▶ **Task item**
Wherever "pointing" appears in the records below, copy the line that holds it.

[Dataset records]
####################
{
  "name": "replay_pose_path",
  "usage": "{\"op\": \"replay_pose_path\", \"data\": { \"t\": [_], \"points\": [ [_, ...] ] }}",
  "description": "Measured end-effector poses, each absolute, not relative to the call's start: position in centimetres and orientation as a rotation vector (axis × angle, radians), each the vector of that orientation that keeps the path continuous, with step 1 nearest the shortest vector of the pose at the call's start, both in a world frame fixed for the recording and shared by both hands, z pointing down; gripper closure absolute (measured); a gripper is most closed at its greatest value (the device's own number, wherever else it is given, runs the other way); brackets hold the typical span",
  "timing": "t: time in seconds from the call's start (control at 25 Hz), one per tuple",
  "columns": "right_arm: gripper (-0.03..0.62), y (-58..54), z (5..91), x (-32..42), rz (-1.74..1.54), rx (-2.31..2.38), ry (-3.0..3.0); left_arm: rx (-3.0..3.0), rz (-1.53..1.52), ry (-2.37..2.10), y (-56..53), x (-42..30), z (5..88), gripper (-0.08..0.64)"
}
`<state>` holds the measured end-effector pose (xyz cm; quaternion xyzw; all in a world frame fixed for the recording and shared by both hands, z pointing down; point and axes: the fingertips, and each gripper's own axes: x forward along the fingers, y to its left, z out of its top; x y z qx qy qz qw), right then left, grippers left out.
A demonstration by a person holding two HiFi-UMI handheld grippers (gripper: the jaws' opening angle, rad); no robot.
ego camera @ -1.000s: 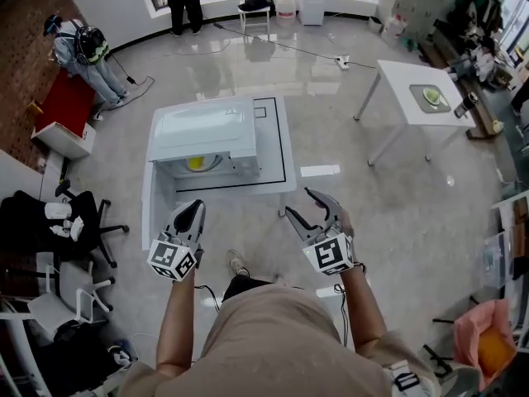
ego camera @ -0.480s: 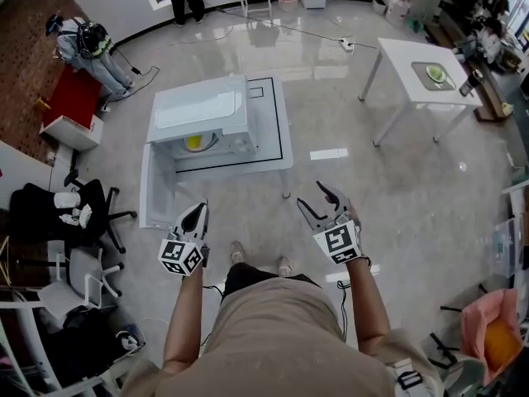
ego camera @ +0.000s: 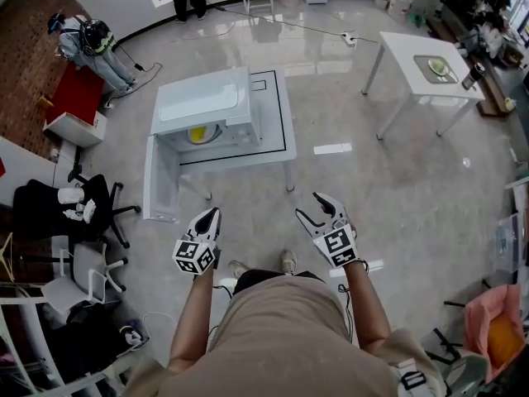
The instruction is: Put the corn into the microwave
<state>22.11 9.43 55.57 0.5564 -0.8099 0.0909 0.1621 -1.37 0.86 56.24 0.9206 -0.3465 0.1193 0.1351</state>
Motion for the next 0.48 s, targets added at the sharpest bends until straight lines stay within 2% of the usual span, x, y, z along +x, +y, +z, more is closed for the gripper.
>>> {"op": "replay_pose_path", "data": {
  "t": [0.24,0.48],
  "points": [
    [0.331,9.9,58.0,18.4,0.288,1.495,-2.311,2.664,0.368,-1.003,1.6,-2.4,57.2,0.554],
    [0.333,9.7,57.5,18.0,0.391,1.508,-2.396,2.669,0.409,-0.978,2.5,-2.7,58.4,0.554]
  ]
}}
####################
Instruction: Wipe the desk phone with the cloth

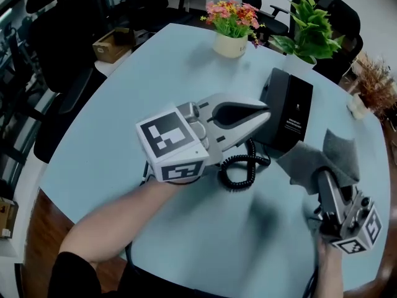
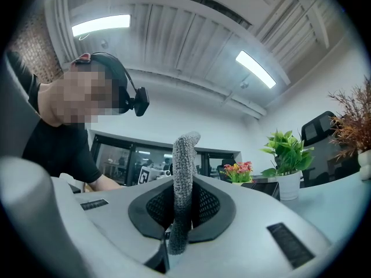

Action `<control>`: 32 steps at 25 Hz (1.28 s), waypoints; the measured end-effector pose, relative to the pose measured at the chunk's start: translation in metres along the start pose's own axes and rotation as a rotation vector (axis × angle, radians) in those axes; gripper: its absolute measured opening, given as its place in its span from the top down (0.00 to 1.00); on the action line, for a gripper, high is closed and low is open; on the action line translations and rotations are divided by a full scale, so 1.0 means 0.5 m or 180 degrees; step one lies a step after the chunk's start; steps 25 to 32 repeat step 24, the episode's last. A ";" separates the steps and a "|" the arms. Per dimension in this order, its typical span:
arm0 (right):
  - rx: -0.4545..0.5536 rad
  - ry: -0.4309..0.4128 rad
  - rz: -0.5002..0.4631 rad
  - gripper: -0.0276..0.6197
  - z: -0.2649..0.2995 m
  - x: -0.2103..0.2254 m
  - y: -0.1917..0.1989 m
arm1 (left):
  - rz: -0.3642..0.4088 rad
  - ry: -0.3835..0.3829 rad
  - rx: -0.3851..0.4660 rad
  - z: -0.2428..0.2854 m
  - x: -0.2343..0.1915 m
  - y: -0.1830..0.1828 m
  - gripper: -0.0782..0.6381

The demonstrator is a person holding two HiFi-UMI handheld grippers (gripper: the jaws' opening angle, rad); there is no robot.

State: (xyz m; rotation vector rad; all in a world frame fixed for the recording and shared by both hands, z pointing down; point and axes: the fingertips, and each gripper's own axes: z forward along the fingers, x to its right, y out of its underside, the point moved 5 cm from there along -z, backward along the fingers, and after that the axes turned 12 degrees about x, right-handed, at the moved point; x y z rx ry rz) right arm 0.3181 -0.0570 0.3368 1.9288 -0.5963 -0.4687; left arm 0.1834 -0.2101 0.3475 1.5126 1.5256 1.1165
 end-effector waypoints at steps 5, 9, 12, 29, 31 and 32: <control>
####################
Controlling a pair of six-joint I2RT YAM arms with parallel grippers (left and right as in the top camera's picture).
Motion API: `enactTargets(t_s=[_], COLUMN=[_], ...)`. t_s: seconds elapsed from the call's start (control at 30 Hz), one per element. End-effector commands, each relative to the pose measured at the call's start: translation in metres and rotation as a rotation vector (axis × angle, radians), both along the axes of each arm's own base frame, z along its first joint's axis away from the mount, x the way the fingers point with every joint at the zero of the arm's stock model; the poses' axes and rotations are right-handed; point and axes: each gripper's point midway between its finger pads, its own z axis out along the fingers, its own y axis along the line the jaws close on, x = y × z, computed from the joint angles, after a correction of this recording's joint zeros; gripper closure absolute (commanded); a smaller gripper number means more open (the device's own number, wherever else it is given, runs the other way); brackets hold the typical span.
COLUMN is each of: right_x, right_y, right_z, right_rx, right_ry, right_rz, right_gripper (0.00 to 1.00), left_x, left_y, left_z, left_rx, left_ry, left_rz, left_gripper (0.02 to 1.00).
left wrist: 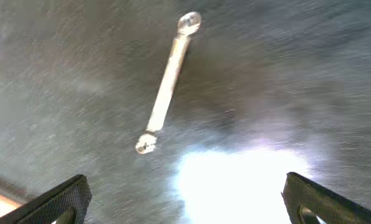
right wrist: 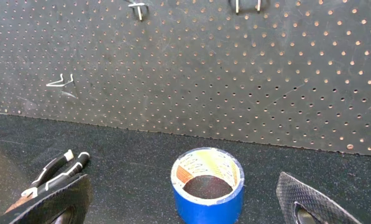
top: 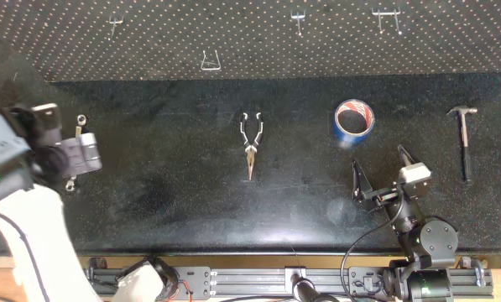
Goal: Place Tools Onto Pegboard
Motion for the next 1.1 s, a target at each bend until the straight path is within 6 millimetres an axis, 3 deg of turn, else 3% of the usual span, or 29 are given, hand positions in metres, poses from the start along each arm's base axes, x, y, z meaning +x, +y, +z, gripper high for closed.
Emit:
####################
▶ **Solution below**
  "description": "Measured end-effector poses, each absolute, not relative to the call's start: position in centimetres and orientation as a rotation vector (axis × angle, radians), each the vector of that orientation that keeps the path continuous, with step 1 nearest the shortest vector of the pose at the call's start, both in a world frame fixed for the recording and shared by both hands, z pointing down; gripper closure absolute (measured); a gripper is most closed at its greatest value (the device's own number, wherever else it is given, runs the other way); brackets hold the typical span",
`<state>` holds the measured end-effector pose (xyz cm; quaternion xyzw; all in a world frame fixed for the recording and shared by both hands, z pointing down; point and axes: the fingertips, and each gripper's own axes: x forward along the fingers, y to its left, z out of its top; x y z qx qy qz qw), right then left, grippers left out.
State: (xyz m; rotation vector rad; all in a world frame fixed for the recording and shared by both hands, z pointing down; point and axes: the fingertips, and each gripper's own axes: z forward along the fingers, x to its right, y out of its underside, the point moved 5 cm from there along -z, backward along the fingers, and after that the axes turned 12 degrees about x, right-handed, at the moved point; x y z rx ry rz) right arm 0.3181 -0.0570 0.3368 1.9288 -0.5963 -0.4687; left arm 0.1834 -0.2101 0.3475 1.5126 1.5256 1.1165

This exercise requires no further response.